→ Task requirements
Could you give back the listing below exactly, every line included?
━━━
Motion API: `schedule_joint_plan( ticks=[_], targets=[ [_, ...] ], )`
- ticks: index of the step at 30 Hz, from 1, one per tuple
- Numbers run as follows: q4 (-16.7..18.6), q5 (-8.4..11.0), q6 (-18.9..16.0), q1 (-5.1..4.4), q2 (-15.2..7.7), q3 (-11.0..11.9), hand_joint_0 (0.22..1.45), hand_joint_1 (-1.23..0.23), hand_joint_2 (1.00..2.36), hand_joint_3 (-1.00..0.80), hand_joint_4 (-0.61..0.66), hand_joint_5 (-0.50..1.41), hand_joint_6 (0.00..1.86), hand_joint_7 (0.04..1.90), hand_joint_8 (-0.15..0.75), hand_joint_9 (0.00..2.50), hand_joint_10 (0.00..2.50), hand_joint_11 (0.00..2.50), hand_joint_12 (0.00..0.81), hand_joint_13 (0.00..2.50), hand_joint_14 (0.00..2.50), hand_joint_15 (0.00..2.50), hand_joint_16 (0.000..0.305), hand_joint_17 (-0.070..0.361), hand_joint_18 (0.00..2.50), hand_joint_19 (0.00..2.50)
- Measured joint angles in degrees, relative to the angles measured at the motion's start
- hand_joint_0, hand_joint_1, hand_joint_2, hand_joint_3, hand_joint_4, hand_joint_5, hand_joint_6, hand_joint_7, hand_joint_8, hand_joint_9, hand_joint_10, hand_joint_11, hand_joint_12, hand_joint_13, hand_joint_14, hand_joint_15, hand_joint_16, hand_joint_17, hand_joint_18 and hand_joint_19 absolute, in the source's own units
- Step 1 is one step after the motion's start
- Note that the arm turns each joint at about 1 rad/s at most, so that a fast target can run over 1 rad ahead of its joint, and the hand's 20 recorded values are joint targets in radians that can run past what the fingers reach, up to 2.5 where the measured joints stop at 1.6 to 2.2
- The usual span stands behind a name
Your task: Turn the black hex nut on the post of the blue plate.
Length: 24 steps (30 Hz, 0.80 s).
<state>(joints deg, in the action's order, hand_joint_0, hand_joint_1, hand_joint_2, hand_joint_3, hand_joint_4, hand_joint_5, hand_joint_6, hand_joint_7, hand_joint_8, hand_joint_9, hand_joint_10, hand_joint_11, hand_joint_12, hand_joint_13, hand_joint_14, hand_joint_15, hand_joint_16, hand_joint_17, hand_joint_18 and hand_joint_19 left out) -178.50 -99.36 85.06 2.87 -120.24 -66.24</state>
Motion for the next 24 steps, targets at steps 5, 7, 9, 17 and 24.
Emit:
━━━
→ Response box
Motion API: `schedule_joint_plan( ticks=[_], targets=[ [_, ...] ], )`
- ticks: index of the step at 30 Hz, from 1, one per tuple
- Numbers run as follows: q4 (-16.7..18.6), q5 (-8.4..11.0), q6 (-18.9..16.0), q1 (-5.1..4.4), q2 (-15.2..7.7), q3 (-11.0..11.9), hand_joint_0 (0.22..1.45), hand_joint_1 (-1.23..0.23), hand_joint_2 (1.00..2.36), hand_joint_3 (-1.00..0.80), hand_joint_4 (-0.61..0.66), hand_joint_5 (-0.50..1.41), hand_joint_6 (0.00..1.86), hand_joint_7 (0.04..1.90), hand_joint_8 (-0.15..0.75), hand_joint_9 (0.00..2.50), hand_joint_10 (0.00..2.50), hand_joint_11 (0.00..2.50), hand_joint_12 (0.00..0.81), hand_joint_13 (0.00..2.50), hand_joint_14 (0.00..2.50), hand_joint_15 (0.00..2.50), hand_joint_16 (0.000..0.305), hand_joint_17 (-0.070..0.361), hand_joint_18 (0.00..2.50), hand_joint_19 (0.00..2.50)
- Measured joint angles in degrees, relative to the angles measured at the motion's start
- hand_joint_0, hand_joint_1, hand_joint_2, hand_joint_3, hand_joint_4, hand_joint_5, hand_joint_6, hand_joint_7, hand_joint_8, hand_joint_9, hand_joint_10, hand_joint_11, hand_joint_12, hand_joint_13, hand_joint_14, hand_joint_15, hand_joint_16, hand_joint_17, hand_joint_18 and hand_joint_19 absolute, in the source's own units
- Step 1 is one step after the motion's start
- Note that the arm turns each joint at about 1 rad/s at most, so that a fast target can run over 1 rad ahead of its joint, and the hand's 20 recorded values are joint targets in radians that can run past what the fingers reach, up to 2.5 where the measured joints stop at 1.6 to 2.2
- The usual span stands behind a name
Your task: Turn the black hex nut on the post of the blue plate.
Length: 24 steps (30 Hz, 0.80 s).
<state>(joints deg, in the action's order, hand_joint_0, hand_joint_1, hand_joint_2, hand_joint_3, hand_joint_4, hand_joint_5, hand_joint_6, hand_joint_7, hand_joint_8, hand_joint_9, hand_joint_10, hand_joint_11, hand_joint_12, hand_joint_13, hand_joint_14, hand_joint_15, hand_joint_16, hand_joint_17, hand_joint_18 and hand_joint_19 left out) -178.50 -99.36 85.06 2.87 -120.24 -66.24</state>
Motion for the next 24 steps, targets at steps 5, 7, 9, 17 and 24.
Emit:

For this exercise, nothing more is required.